5人はおそらくこの日まで植村と向き合ってきたのではないだろうか。
植村から「大切なのはプロセスではなく結果だ」と昔よく言われた。
プロセスも大事だよ、と心のどこかで反抗していた自分が昔はいた。どんなに頑張ろうが、質の高いものができ上がらないとそこにプロフェッショナルはない、と今になって強く感じるものがある。5人のプロフェッショナルたちは、ステージパフォーマンスで、気持ちで、そしてヘアデザインで客席の美容師に結果を見せた。
それぞれの世界観が溢れんばかりにこぼれ出し、50分というただカットを見るだけの退屈に感じることを懸念した時間が嘘のようにあっという間に終わった。それが、これまで熱意をもってクリエイティブと向き合ってきた、ステージに立つことのできる選ばれしアーティストたる所以なのかもしれない。
…
植村をよく知る人の言葉から、会場で時間を共有した人たちは何を感じただろうか。
デザイン改革1095で共に美容業界に革命を起こしたいと植村と共に立ち上がった吉田隆司氏(snob)。
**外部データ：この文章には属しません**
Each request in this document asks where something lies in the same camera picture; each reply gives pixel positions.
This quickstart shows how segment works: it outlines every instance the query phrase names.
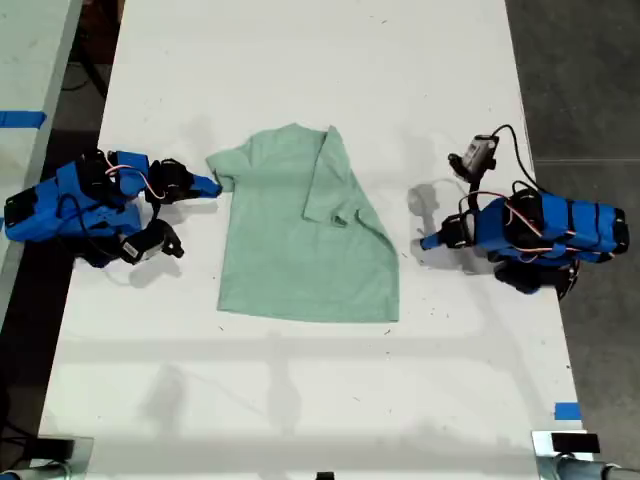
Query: t-shirt sleeve
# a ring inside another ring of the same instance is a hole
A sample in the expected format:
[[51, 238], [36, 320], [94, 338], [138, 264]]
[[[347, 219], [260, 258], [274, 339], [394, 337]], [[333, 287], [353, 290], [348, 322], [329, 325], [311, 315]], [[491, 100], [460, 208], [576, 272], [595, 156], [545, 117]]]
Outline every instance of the t-shirt sleeve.
[[207, 157], [207, 164], [220, 180], [223, 191], [233, 192], [242, 175], [251, 168], [252, 143], [253, 140], [250, 139], [241, 147], [223, 150]]

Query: folded sleeve
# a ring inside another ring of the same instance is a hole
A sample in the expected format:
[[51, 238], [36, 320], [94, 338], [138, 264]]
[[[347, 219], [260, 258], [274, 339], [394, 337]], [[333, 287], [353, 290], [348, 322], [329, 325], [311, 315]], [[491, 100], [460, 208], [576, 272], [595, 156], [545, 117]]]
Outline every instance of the folded sleeve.
[[253, 140], [250, 139], [241, 147], [223, 150], [207, 157], [207, 164], [220, 179], [223, 191], [233, 192], [242, 175], [251, 168], [252, 144]]
[[342, 138], [331, 127], [316, 160], [303, 217], [337, 227], [348, 225], [358, 209], [356, 188]]

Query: blue tape
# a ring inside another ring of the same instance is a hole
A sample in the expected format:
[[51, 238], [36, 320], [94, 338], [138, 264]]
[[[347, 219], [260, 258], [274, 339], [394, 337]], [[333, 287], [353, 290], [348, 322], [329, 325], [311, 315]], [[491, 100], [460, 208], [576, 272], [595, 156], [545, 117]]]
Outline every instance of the blue tape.
[[577, 402], [558, 402], [555, 411], [556, 420], [582, 420], [580, 405]]
[[46, 119], [44, 112], [0, 110], [0, 128], [40, 128]]

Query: cable
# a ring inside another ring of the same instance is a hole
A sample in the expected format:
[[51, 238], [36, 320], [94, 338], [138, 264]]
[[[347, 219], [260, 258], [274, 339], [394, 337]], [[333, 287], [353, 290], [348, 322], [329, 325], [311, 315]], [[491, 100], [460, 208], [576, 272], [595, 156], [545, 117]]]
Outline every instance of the cable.
[[538, 230], [538, 229], [536, 228], [536, 226], [535, 226], [533, 223], [531, 223], [531, 222], [527, 219], [527, 217], [525, 217], [522, 213], [520, 213], [518, 210], [516, 210], [515, 208], [513, 208], [513, 207], [508, 203], [509, 198], [508, 198], [506, 195], [502, 195], [501, 193], [497, 193], [497, 192], [490, 192], [490, 191], [488, 191], [488, 190], [476, 190], [476, 191], [474, 191], [474, 192], [469, 192], [467, 195], [465, 195], [464, 197], [462, 197], [462, 198], [460, 199], [460, 201], [458, 202], [458, 212], [459, 212], [459, 213], [462, 213], [462, 202], [463, 202], [466, 198], [468, 198], [468, 197], [469, 197], [469, 196], [471, 196], [471, 195], [479, 195], [479, 194], [482, 194], [482, 195], [493, 195], [493, 196], [496, 196], [496, 197], [504, 198], [504, 199], [505, 199], [504, 205], [505, 205], [505, 207], [507, 207], [507, 208], [509, 209], [509, 211], [511, 212], [511, 214], [512, 214], [512, 215], [516, 215], [520, 220], [522, 220], [522, 222], [523, 222], [527, 227], [529, 227], [529, 228], [531, 229], [531, 231], [532, 231], [533, 233], [535, 233], [535, 234], [536, 234], [536, 236], [538, 236], [538, 237], [542, 237], [542, 232], [540, 232], [540, 230]]
[[89, 234], [89, 231], [87, 230], [87, 227], [84, 224], [84, 219], [82, 218], [82, 209], [80, 208], [80, 204], [78, 203], [78, 199], [76, 197], [74, 197], [73, 195], [71, 195], [70, 193], [63, 194], [60, 197], [60, 200], [58, 200], [58, 207], [56, 209], [56, 216], [58, 218], [60, 218], [60, 212], [62, 210], [62, 205], [64, 204], [64, 201], [67, 198], [70, 199], [73, 202], [73, 204], [75, 205], [75, 207], [76, 207], [76, 216], [78, 217], [78, 221], [80, 222], [80, 228], [82, 228], [82, 232], [84, 233], [86, 240], [91, 244], [91, 246], [93, 248], [95, 248], [96, 250], [98, 250], [103, 255], [106, 255], [107, 257], [111, 257], [111, 259], [120, 258], [120, 255], [116, 255], [114, 253], [107, 252], [102, 247], [100, 247], [100, 245], [98, 245], [96, 242], [94, 242], [91, 239], [91, 235]]
[[5, 427], [9, 427], [11, 430], [14, 430], [18, 433], [20, 433], [21, 435], [24, 435], [25, 437], [33, 437], [33, 434], [27, 432], [26, 430], [23, 430], [22, 428], [16, 426], [13, 422], [10, 422], [9, 420], [5, 420], [4, 422]]
[[514, 195], [516, 193], [518, 193], [517, 190], [516, 190], [516, 185], [518, 185], [518, 184], [524, 185], [525, 188], [530, 188], [530, 189], [533, 190], [533, 187], [531, 185], [529, 185], [527, 182], [523, 182], [522, 180], [516, 180], [515, 182], [513, 182], [511, 184], [511, 191], [514, 193]]
[[107, 175], [111, 175], [112, 173], [114, 173], [117, 170], [120, 170], [121, 168], [130, 168], [130, 169], [135, 170], [136, 172], [138, 172], [140, 174], [140, 176], [142, 177], [142, 179], [144, 180], [144, 183], [147, 185], [147, 188], [149, 189], [151, 194], [154, 197], [156, 197], [158, 200], [162, 200], [165, 197], [164, 192], [162, 192], [162, 196], [160, 196], [153, 190], [153, 188], [151, 187], [151, 184], [149, 183], [149, 179], [144, 174], [144, 172], [142, 170], [140, 170], [139, 168], [132, 167], [131, 165], [115, 165], [115, 166], [112, 166], [112, 167], [108, 168], [107, 171], [104, 172], [104, 173], [106, 173]]
[[524, 173], [524, 176], [527, 177], [527, 179], [531, 182], [531, 184], [534, 185], [538, 190], [544, 193], [549, 193], [547, 190], [545, 190], [540, 185], [538, 185], [536, 181], [531, 177], [531, 175], [529, 175], [529, 172], [527, 172], [527, 170], [524, 168], [524, 165], [522, 164], [522, 159], [520, 158], [520, 148], [518, 147], [518, 137], [516, 136], [516, 131], [513, 129], [511, 125], [509, 125], [508, 123], [505, 123], [504, 125], [500, 125], [498, 128], [496, 128], [493, 131], [491, 136], [495, 137], [498, 133], [500, 133], [501, 130], [504, 130], [505, 128], [511, 132], [511, 136], [513, 137], [513, 148], [516, 153], [516, 160], [518, 161], [518, 165], [520, 165], [520, 170], [522, 170], [522, 173]]

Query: wire
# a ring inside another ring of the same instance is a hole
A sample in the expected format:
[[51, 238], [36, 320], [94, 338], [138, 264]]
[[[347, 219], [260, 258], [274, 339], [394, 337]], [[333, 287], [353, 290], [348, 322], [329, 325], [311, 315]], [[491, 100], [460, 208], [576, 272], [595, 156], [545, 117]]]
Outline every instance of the wire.
[[460, 199], [460, 201], [458, 202], [458, 212], [459, 212], [459, 213], [462, 213], [462, 202], [463, 202], [466, 198], [468, 198], [469, 196], [471, 196], [471, 195], [493, 195], [493, 196], [495, 196], [495, 197], [504, 198], [504, 199], [505, 199], [504, 205], [505, 205], [505, 207], [507, 207], [507, 208], [509, 209], [509, 211], [511, 212], [511, 215], [512, 215], [512, 217], [509, 219], [509, 222], [507, 223], [507, 225], [509, 225], [509, 224], [511, 223], [511, 220], [513, 220], [513, 215], [515, 215], [515, 216], [517, 216], [520, 220], [522, 220], [522, 222], [523, 222], [527, 227], [529, 227], [529, 229], [531, 229], [531, 231], [532, 231], [533, 233], [535, 233], [535, 234], [536, 234], [536, 236], [538, 236], [538, 237], [542, 237], [542, 232], [540, 232], [540, 230], [538, 230], [538, 229], [536, 228], [536, 226], [535, 226], [533, 223], [531, 223], [531, 222], [527, 219], [527, 217], [525, 217], [522, 213], [520, 213], [518, 210], [516, 210], [515, 208], [513, 208], [513, 207], [509, 204], [509, 202], [508, 202], [509, 198], [508, 198], [506, 195], [503, 195], [503, 194], [501, 194], [501, 193], [497, 193], [497, 192], [490, 192], [490, 191], [488, 191], [488, 190], [476, 190], [476, 191], [473, 191], [473, 192], [469, 192], [467, 195], [465, 195], [464, 197], [462, 197], [462, 198]]
[[529, 185], [527, 182], [523, 182], [522, 180], [516, 180], [515, 182], [513, 182], [511, 184], [511, 191], [514, 194], [518, 193], [517, 190], [516, 190], [516, 185], [518, 185], [518, 184], [523, 185], [525, 188], [530, 188], [530, 189], [533, 190], [533, 187], [531, 185]]
[[498, 133], [500, 133], [500, 131], [504, 130], [505, 128], [511, 132], [511, 136], [513, 137], [513, 148], [516, 153], [516, 160], [518, 161], [518, 165], [520, 165], [520, 170], [522, 170], [522, 173], [524, 173], [524, 176], [527, 177], [527, 179], [531, 182], [531, 184], [534, 185], [538, 190], [544, 193], [549, 193], [547, 190], [545, 190], [540, 185], [538, 185], [536, 181], [533, 179], [533, 177], [529, 175], [529, 172], [527, 172], [526, 168], [524, 168], [524, 165], [522, 164], [522, 159], [520, 158], [520, 148], [518, 147], [518, 137], [516, 136], [516, 131], [513, 129], [511, 125], [509, 125], [508, 123], [505, 123], [504, 125], [500, 125], [498, 128], [496, 128], [493, 131], [491, 136], [495, 137]]
[[21, 435], [24, 435], [25, 437], [33, 437], [34, 436], [32, 433], [29, 433], [26, 430], [23, 430], [22, 428], [16, 426], [16, 424], [14, 424], [13, 422], [10, 422], [9, 420], [5, 420], [4, 425], [5, 425], [5, 427], [9, 427], [11, 430], [14, 430], [14, 431], [18, 432]]
[[62, 210], [62, 205], [64, 204], [64, 201], [67, 198], [70, 199], [73, 202], [73, 204], [75, 205], [75, 207], [76, 207], [76, 216], [78, 217], [78, 221], [80, 222], [80, 228], [82, 228], [82, 232], [84, 233], [84, 235], [86, 237], [86, 240], [91, 244], [91, 246], [93, 248], [95, 248], [96, 250], [98, 250], [103, 255], [106, 255], [107, 257], [111, 257], [112, 259], [120, 258], [120, 255], [116, 255], [114, 253], [107, 252], [102, 247], [100, 247], [100, 245], [98, 245], [96, 242], [94, 242], [91, 239], [91, 235], [89, 234], [89, 231], [87, 230], [87, 227], [84, 224], [84, 219], [82, 218], [82, 209], [80, 208], [80, 204], [78, 203], [78, 199], [76, 197], [74, 197], [73, 195], [71, 195], [70, 193], [63, 194], [60, 197], [60, 200], [58, 200], [58, 208], [56, 209], [56, 216], [58, 218], [60, 217], [60, 212]]
[[[77, 63], [69, 63], [67, 65], [68, 67], [80, 67], [82, 68], [82, 65], [77, 64]], [[77, 90], [80, 90], [81, 88], [86, 87], [89, 82], [91, 81], [91, 79], [89, 77], [87, 77], [83, 82], [80, 82], [78, 85], [74, 85], [73, 87], [65, 87], [64, 85], [60, 88], [60, 90], [62, 90], [63, 92], [75, 92]]]
[[153, 188], [151, 187], [151, 184], [149, 183], [149, 179], [147, 178], [147, 176], [142, 172], [142, 170], [136, 168], [136, 167], [132, 167], [131, 165], [115, 165], [112, 166], [110, 168], [107, 169], [106, 173], [107, 175], [111, 175], [112, 173], [116, 172], [117, 170], [120, 170], [122, 168], [130, 168], [132, 170], [137, 171], [140, 176], [142, 177], [142, 179], [144, 180], [144, 183], [147, 185], [147, 188], [149, 189], [149, 191], [151, 192], [151, 194], [156, 197], [158, 200], [162, 200], [165, 197], [164, 192], [162, 192], [162, 196], [158, 195]]
「生意気だったんですよ、僕たち」美容業界に衝撃をもたらした人だからこそ言える言葉である。この会場に来ている美容師の中にもこの革命を目の当たりにしていた人が少なくはないはず。そして改めてデザイン改革がもたらした、今だからこそ考えるべき課題が各々に突きつけられたのだと自分は勝手に想像した。吉田氏が植村に聞いた「夢の話」はぜひ動画で聴いてほしい。今、生きていたらどうしていたのか、誰にも知る由はない。
…
そしてもうひとかた。
植村が二十歳そこそこの若かりし時から、晩年に至るまで友として親交の深かった大久保氏(新美容出版株式会社)。インタビュー時、カメラの遠く向こう側に植村を見ながらコメントする様子がとても印象的だった。本番用に3分間の尺で編集したが、数十分にわたり自分が知らない植村のことをたくさん話してくれた。「彼が今生きていたら、何をやってくれるんだろう」そこには大久保氏だからこそ感じる、叶うことのない期待感が含まれていたように感じた。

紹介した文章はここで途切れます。